Determine necessary and sufficient conditions on $W_{1}$ and $W_{2}$ so that $\dim(W_{1}\cap W_{2}) = \dim W_{1}$.

Question

Let $W_{1}$ and $W_{2}$ be subspaces of a finite-dimensional vector space $V$. Determine necessary and sufficient conditions on $W_{1}$ and $W_{2}$ so that $\dim(W_{1}\cap W_{2}) = \dim W_{1}$.

MY ATTEMPT

The necessary and sufficient condition is given by $W_{1}\subseteq W_{2}$.

We can consider a basis $\mathcal{B}_{12} = \{w_{1},w_{2},\ldots,w_{k}\}$ for $W_{1}\cap W_{2}$. Then it is possible to extend it to a basis $\mathcal{B}_{1} = \{w_{1},\ldots,w_{k},\ldots,w_{m}\}$ for $W_{1}$ and a basis $\mathcal{B}_{2} = \{w_{1},\ldots,w_{k},\ldots,w_{n}\}$ for $W_{2}$

But, according to the given hypothesis, $k = m$. Thus $\mathcal{B}_{1} = \mathcal{B}_{12}$. In other words, one has that \begin{align*} W_{1} = \text{span}(\mathcal{B}_{1}) = \text{span}(\mathcal{B}_{12}) \subseteq \text{span}(\mathcal{B}_{2}) = W_{2} \end{align*} just as desired.

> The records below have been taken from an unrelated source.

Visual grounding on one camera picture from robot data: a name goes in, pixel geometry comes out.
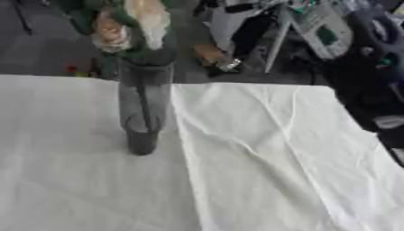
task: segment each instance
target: table
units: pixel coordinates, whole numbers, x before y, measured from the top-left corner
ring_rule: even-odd
[[[404,172],[325,87],[175,85],[129,155],[113,81],[0,76],[3,230],[404,230]]]

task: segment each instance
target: wrinkled fabric
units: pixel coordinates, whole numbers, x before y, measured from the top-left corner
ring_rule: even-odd
[[[2,230],[404,230],[403,170],[329,88],[174,85],[139,158],[117,83],[0,79]]]

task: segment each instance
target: floor
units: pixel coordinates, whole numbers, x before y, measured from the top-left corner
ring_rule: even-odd
[[[182,0],[171,11],[174,29],[178,37],[179,59],[176,82],[204,83],[211,81],[307,84],[306,75],[280,74],[275,67],[271,75],[262,74],[262,69],[250,69],[240,75],[227,75],[210,79],[191,55],[190,49],[197,42],[209,40],[207,28],[189,16],[194,0]],[[87,37],[80,36],[69,22],[52,7],[39,5],[37,1],[25,1],[23,13],[33,35],[22,29],[11,0],[0,2],[0,73],[40,76],[66,76],[67,66],[88,70],[97,50]]]

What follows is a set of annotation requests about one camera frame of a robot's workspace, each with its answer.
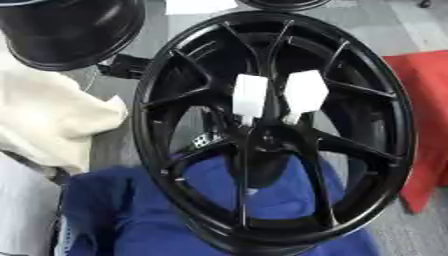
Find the red object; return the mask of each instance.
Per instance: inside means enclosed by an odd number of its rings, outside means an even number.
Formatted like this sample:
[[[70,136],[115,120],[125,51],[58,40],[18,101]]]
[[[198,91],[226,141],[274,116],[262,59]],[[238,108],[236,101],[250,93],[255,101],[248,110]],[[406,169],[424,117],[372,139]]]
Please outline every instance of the red object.
[[[417,213],[437,186],[448,185],[448,51],[385,59],[401,79],[413,105],[417,154],[401,196]]]

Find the wheel rim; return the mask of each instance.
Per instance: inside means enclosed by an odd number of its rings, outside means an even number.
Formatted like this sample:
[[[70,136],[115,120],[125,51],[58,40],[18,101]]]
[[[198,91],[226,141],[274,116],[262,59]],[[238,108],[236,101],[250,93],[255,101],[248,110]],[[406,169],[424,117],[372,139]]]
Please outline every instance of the wheel rim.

The converse implication is clear. Indeed, if $W_{1}\subseteq W_{2}$, then $W_{1}\cap W_{2} = W_{1}$ and the condition on the dimensions holds.

Can someone double-check my arguments?

Answer 1

Your argument is correct.

Perhaps a more straightforward way (in my opinion) is using the fact that $$\dim(W_1\cup W_2) = \dim(W_1)+\dim(W_2)-\dim(W_1\cap W_2).$$ If $\dim(W_1)=\dim(W_1\cap W_2)$, then this becomes $$\dim(W_1\cup W_2) = \dim(W_2),$$ and since $W_1\cup W_2\supseteq W_2$, then $W_1\cup W_2=W_2$, i.e., $W_2\supseteq W_1$ (because they are linear spaces).

Answer 2

This is basically correct. A few suggestions:

You have written $\mathcal{B}_1=\{w_1,\ldots, w_k,w_{k+1},\ldots, w_m\}$ and $\mathcal{B}_2=\{w_1,\ldots, w_k,w_{k+1},\ldots, w_n\}$ as extensions of $\mathcal{B}_{12}$ to bases of $W_1$ and $W_2,$ respectively if I understood correctly (you did not specify what $\mathcal{B}_2$ was a basis for). In particular, $\mathcal{B}_1\cap \mathcal{B}_2$ contains $w_{k+1}$, which is not true a priori$^*$. A (perhaps) better way to write this is:

Extend $\mathcal{B}_{12}$ to $\mathcal{B}_1=\{w_1,\ldots, w_k,w_{k+1},\ldots, w_m\}$, then because $\dim W_1\cap W_2=\dim W_1$, we know that $m=k$. It then follows that $W_1=W_1\cap W_2\subseteq W_2$.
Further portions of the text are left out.